Don’t sneer at selfies

Kim Kardashian and van Gogh have more in common than you might think

Let’s face it. We have been making and taking pictures of ourselves for countless years. Millennia. The earliest known cave paintings (thought to be around 35,000 years old), in Sulawesi in Indonesia, were made by people stencilling around their hands. The Ancient Egyptians were at it. A bust by Bak, sculptor to Pharaoh Akhenaten (c.1364 BCE), is known to be a self-portrait. Rembrandt, pre-empting Kim Kardashian, made at least 50 self-portraits. Some of our most famous paintings are ones artists have made of themselves. A self-portrait by Jean-Michel Basquiat sold for $57.3 million in 2016.

But the rise of the selfie, brought about by the rise of the smartphone, has come in for some bad press. There are some admittedly terrifying statistics. More than 93 million selfies are taken every day. In 2015, two years after the word ‘selfie’ entered the dictionary, more people died taking selfies (approximately 232) than from shark attacks. Surveys are reporting greater levels of suicidal feelings among young adults due to the pressures of social media. We are, it seems, obsessed with ourselves to unhealthy levels.

But is it all down to the selfie? I ask this as a fully signed-up selfie sneerer. Show me a selfie stick and you will get my meanest arched eyebrow (of which you may not take a picture). But I’ve come to think we should stop being so superior about it. Or, as Margaret Atwood (she of Handmaid’s Tale fame) puts it, so ‘puritanical’.

Will Storr, whose new book traces the history of selfies, says that it’s all down to our need for validation: ‘In Ancient Greece you had to be a hustler and an individual to make your mark, with this evolving into the adoration of thyself. The selfie is the modern adaptation of this. In this way, van Gogh and Kim Kardashian aren’t so different.’

A man takes a selfie in front of a van Gogh self-portrait (Getty)

And is showing yourself off to the world quite so bad? Van Gogh never showed a particularly flattering image of himself. Nor, for that matter, did Rembrandt. In fact in some of his later self-portraits he looks positively haggard. But they wanted to show and share a facet of themselves. Just as Kim Kardashian likes to show and share a facet of her behind.

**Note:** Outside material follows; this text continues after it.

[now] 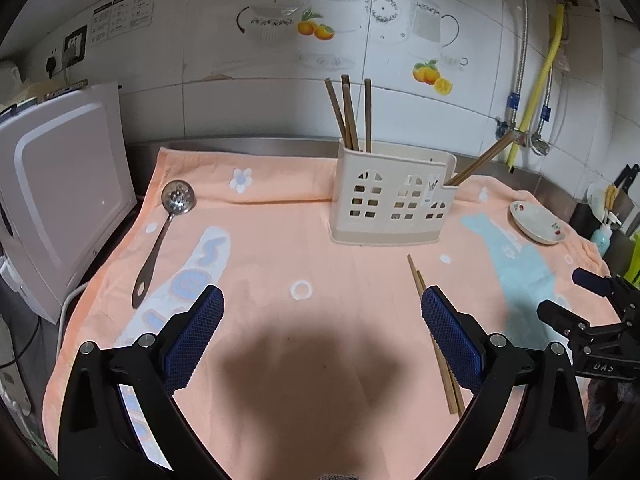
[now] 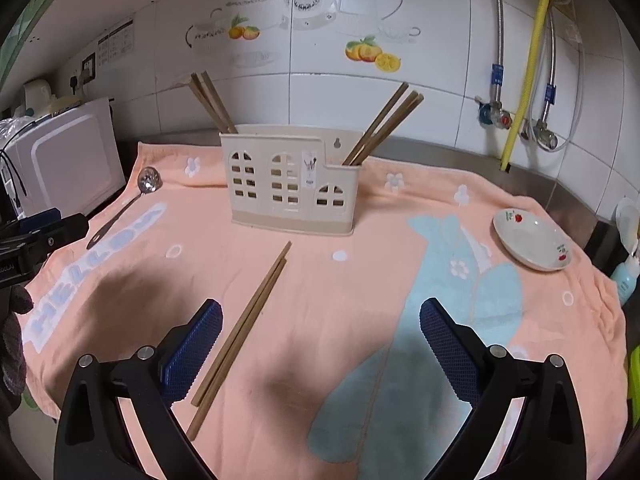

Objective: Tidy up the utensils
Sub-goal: 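Move both open grippers back toward the last two chopsticks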

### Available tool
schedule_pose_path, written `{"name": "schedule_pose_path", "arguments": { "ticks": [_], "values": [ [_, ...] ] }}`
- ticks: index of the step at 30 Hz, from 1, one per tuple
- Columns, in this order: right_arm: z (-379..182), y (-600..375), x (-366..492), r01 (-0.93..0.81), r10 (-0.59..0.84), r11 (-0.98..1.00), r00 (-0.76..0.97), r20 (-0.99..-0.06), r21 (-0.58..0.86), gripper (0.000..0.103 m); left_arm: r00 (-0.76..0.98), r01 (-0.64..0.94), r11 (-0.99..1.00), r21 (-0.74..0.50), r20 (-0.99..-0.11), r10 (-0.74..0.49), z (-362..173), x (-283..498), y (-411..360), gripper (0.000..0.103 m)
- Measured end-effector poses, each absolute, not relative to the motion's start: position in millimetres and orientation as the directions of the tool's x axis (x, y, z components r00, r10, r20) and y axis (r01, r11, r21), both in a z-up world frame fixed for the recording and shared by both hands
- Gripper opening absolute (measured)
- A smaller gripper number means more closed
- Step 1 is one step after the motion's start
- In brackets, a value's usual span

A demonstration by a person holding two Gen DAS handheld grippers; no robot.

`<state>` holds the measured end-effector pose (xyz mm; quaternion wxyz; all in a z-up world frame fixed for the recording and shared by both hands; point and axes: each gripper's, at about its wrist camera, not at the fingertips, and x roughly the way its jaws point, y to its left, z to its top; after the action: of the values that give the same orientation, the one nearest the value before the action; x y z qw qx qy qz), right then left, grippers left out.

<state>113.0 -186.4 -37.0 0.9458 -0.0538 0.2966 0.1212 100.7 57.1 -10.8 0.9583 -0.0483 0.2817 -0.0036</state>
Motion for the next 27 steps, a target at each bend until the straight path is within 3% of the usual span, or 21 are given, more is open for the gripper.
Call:
{"name": "schedule_pose_path", "arguments": {
  "ticks": [27],
  "values": [
    [-79, -164, 94, -0.290, 0.229, 0.957, 0.716, -0.659, 0.017, 0.096, 0.805, -0.031, 0.993, -0.110, -0.591, -0.040, -33, 97, 59, 0.098]
  ]
}}
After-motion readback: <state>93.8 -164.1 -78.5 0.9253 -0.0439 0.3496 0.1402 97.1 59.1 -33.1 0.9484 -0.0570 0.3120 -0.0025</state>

In his book, Storr makes the point that the vast majority of selfies taken in Europe and America are of people on their own while in Asia the selfie is a celebration of the group. This, he says, is down to ancient ways of thinking. In the West, where one God was the centre of the universe, the individual took centre stage. In the East, where cycles of lives and numerous gods take precedent, the mentality is inclusive.

But even the individualistic European selfie is made with more than one person in mind. After all, as Storr also points out, a selfie ‘is an image that’s made to be shared’. Few of us take selfies just to look at ourselves. We want to show ourselves off to other people and it is the competitive mindset that is souring the selfie, as well the trend for comparing and even re-touching images. It is not the selfie itself that is the problem.

At its best the selfie is a celebration of being human, part of a long tradition of self expression. Look at it this way, and you’ll start seeing a rather different kind of picture staring back at you.